The increasing sophistication of animal rights groups, especially those with extremist views are undermining the trust people have traditionally held with farmers. These groups are increasingly getting behind the scenes to get on decision and policy makers’ radar. They’re even appearing in the public eye as a measured voice, such as offering advice on caring for your pets in hot weather. For them, it’s about persistence rather than victory. But the prevalence of animal rights groups and their agenda means farmers need to treat it seriously if they are going to win any arguments about their practices and production. The ability to produce safe, wholesome food largely depends on consumers and policy makers having a deeper understanding about what farmers do and why they do it.
One way farmers are working to demonstrate their commitment to animal care is by supporting research.

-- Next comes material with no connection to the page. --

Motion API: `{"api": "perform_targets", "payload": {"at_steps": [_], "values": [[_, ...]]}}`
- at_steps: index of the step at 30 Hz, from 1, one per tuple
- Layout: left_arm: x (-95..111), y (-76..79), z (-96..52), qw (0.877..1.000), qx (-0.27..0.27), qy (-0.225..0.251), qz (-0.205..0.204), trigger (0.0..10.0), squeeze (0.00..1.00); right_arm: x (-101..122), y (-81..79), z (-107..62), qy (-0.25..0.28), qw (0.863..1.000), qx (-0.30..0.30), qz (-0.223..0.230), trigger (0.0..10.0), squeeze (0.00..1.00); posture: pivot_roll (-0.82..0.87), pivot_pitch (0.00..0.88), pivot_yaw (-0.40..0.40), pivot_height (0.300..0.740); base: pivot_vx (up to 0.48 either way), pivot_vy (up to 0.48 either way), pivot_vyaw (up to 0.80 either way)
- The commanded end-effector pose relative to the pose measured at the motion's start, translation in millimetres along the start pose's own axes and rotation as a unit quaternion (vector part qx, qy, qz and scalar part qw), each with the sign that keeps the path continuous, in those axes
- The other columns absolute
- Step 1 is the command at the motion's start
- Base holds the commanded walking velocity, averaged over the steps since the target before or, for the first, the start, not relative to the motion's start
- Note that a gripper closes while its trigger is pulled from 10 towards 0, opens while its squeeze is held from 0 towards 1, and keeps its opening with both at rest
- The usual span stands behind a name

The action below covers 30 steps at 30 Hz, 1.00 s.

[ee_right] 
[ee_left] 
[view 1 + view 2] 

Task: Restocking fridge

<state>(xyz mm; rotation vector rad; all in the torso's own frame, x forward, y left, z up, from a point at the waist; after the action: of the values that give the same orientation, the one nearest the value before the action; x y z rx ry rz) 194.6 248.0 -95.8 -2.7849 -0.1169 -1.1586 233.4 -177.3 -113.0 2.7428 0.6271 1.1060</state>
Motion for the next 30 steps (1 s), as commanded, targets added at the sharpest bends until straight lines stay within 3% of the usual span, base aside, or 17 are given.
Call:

No matter how you feel about animal rights or welfare, your position will be stronger if it is backed by science; farmers are well versed with this knowledge. Some practices, though backed by science, can look and sound bad to consumers. But science also leads to better ways to protect and keep food animals, and how to give them a dignified existence. Many farmers also develop their own code of conduct, outlining how livestock should be treated on their farm. Codes of conduct exist to protect the safety and welfare of animals on the farm while representing the farmer’s values. Although these codes will not eliminate the kind of abuse shown in many of these shock videos, but certainly go a long way in showing how conscientious farmers are and how much they care for their animals.
Photo credit to www.thebullvine.com
Farmers are able to grow more food on less land than ever before, thanks in part to great scientific advancements. But they don’t always have a choice, either; we’re losing farmland at an alarming rate, largely because of urban sprawl and development. Despite high-profile measures at the Greenbelt, we’re losing an estimated 100 acres of farmland every year according to the Ontario Federation of Agriculture.
Only five per cent of Ontario land is suitable for agriculture, and more often than not this is also the land being paved over to make room for new development. But the province’s other large general farm organization, Christian Farmers Federation of Ontario (CFFO) thinks there could be a new hope for farmland preservation with the new government. A new program called Farms Forever was proposed during the Liberal election campaign. The program is designed to lessen farmland loss through agricultural easements, and that willing farmers could receive tax credits or other incentives to protect their farms with these easements to prevent future non-agricultural development in the future. CFFO is also optimistic because of the new minister of Municipal Affairs and Housing, Ted McMeekin. The former Agriculture, Food and Rural Affairs minister could ensure the approaching review period for the Greenbelt, Niagara Escarpment, and Oak Ridges Moraine Plans is sensitive to the needs of agricultural land.
Agricultural land for sale for development. Photo credit www.landforsalecanada.blogspot.com
I hope they’re right. Although we have been warned of farmland disappearance for ages, most Canadians do not feel urban sprawl is affecting them. Farmers are able to grow more crops and raise more livestock on less land. But in order to do this, farmers need some support for research-based approaches like biotechnology, one movement being increasingly met with opposition from the public. Efforts are also underway to create urban and vertical farming to produce food, but right now, nothing replaces farmer’s fields for food production. Let’s preserve what’s left.